Task instructions:
Please output the data exactly, minus pictures.

Segment Start: Given information

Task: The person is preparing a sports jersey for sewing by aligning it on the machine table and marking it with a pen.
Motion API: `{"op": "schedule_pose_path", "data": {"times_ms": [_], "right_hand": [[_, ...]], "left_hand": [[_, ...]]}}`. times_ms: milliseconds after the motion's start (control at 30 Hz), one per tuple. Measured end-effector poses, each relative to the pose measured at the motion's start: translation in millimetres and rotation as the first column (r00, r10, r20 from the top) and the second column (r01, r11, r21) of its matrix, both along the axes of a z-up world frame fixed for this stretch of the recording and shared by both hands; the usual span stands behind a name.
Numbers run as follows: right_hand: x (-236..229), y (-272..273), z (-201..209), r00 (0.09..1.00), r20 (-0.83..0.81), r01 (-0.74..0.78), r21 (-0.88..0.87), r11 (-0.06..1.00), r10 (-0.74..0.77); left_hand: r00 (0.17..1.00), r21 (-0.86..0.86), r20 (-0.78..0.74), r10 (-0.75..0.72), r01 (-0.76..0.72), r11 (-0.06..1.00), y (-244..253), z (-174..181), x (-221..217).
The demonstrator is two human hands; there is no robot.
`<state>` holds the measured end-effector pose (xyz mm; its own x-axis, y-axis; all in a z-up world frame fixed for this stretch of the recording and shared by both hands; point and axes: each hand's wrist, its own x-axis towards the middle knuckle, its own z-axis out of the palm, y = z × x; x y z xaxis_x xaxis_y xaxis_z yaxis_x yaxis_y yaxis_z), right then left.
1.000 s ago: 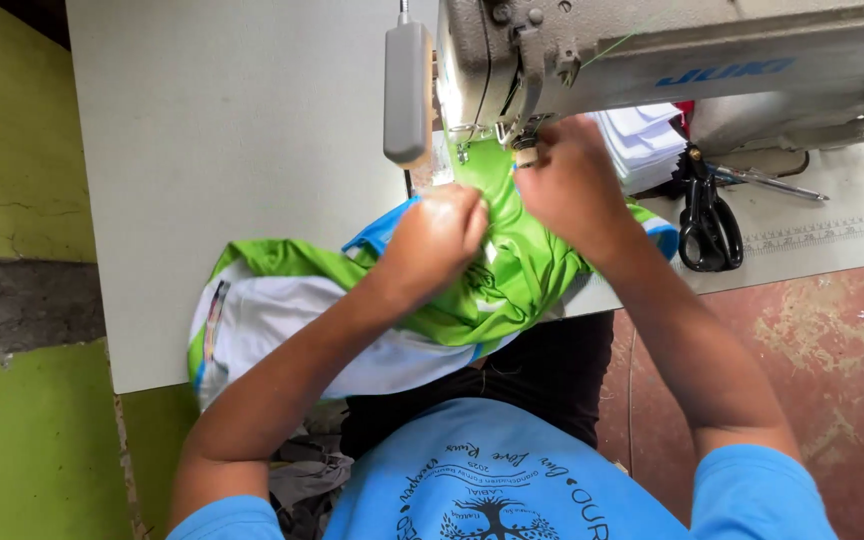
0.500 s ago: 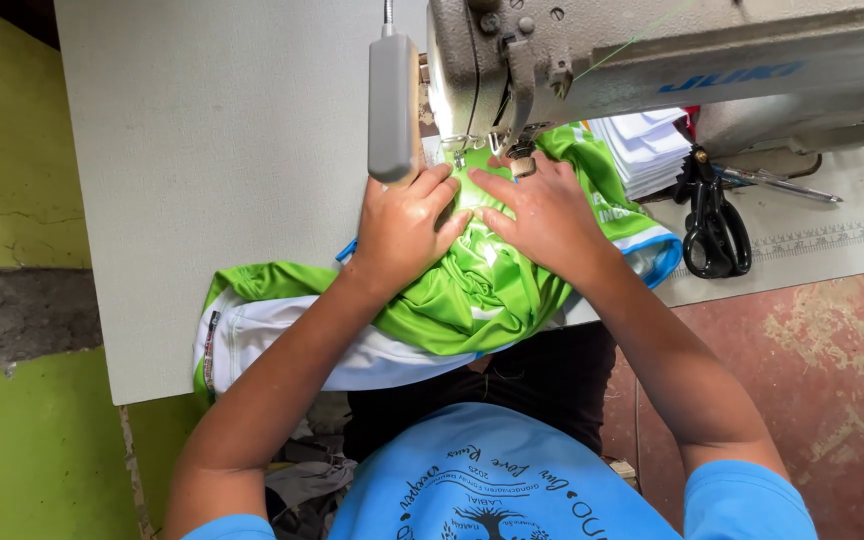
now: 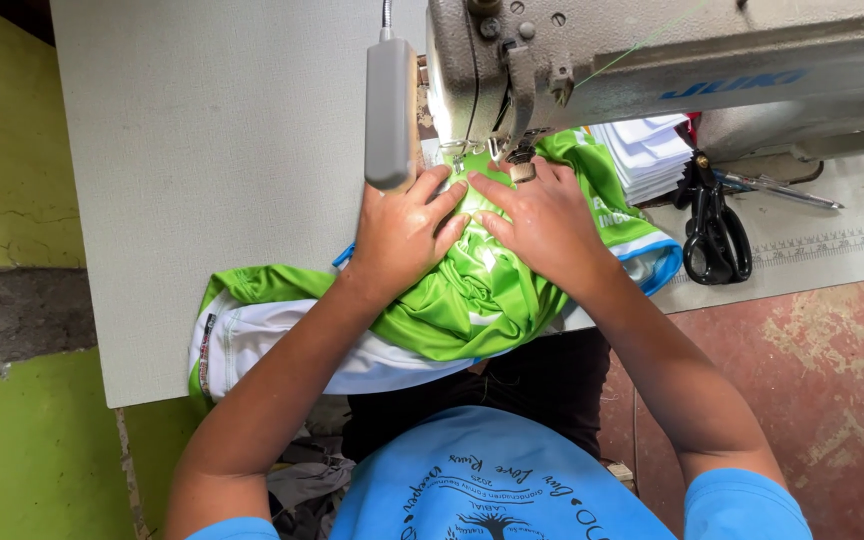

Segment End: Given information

Output of the task:
Task: The person is preparing a sports jersey for sewing by aligning it on the machine table and marking it with a pen.
Motion API: `{"op": "schedule_pose_path", "data": {"times_ms": [_], "right_hand": [[_, ...]], "left_hand": [[_, ...]]}}`. times_ms: milliseconds after the motion's start (control at 30 Hz), one per tuple. Measured end-effector poses, each relative to the pose measured at the motion's start: translation in millimetres and rotation as the first column (r00, r10, r20 from the top) and the second column (r01, r11, r21) of its matrix, both along the axes of a z-up world frame fixed for this stretch of the recording and shared by both hands; the usual span stands behind a name.
Numbers run as follows: right_hand: x (-236..229), y (-272..273), z (-201..209), r00 (0.09..1.00), r20 (-0.83..0.81), r01 (-0.74..0.78), r21 (-0.88..0.87), r11 (-0.06..1.00), r10 (-0.74..0.77); left_hand: r00 (0.17..1.00), r21 (-0.86..0.86), r20 (-0.78..0.74), r10 (-0.75..0.72), r01 (-0.76..0.72), r11 (-0.06..1.00), y (-244..253), z (-174..181), x (-221..217).
The demonstrator is two human hands; there is no robot.
`<state>` holds the measured end-effector pose (xyz mm; its own x-axis, y-axis; all in a z-up world frame fixed for this stretch of the recording and shared by both hands; point and axes: each hand's wrist, its own x-axis towards the middle knuckle, its own z-axis out of the palm, y = z × x; x y z xaxis_x xaxis_y xaxis_z yaxis_x yaxis_y yaxis_z), right then left.
1.000 s ago: 
0.500 s ago: 
now: 

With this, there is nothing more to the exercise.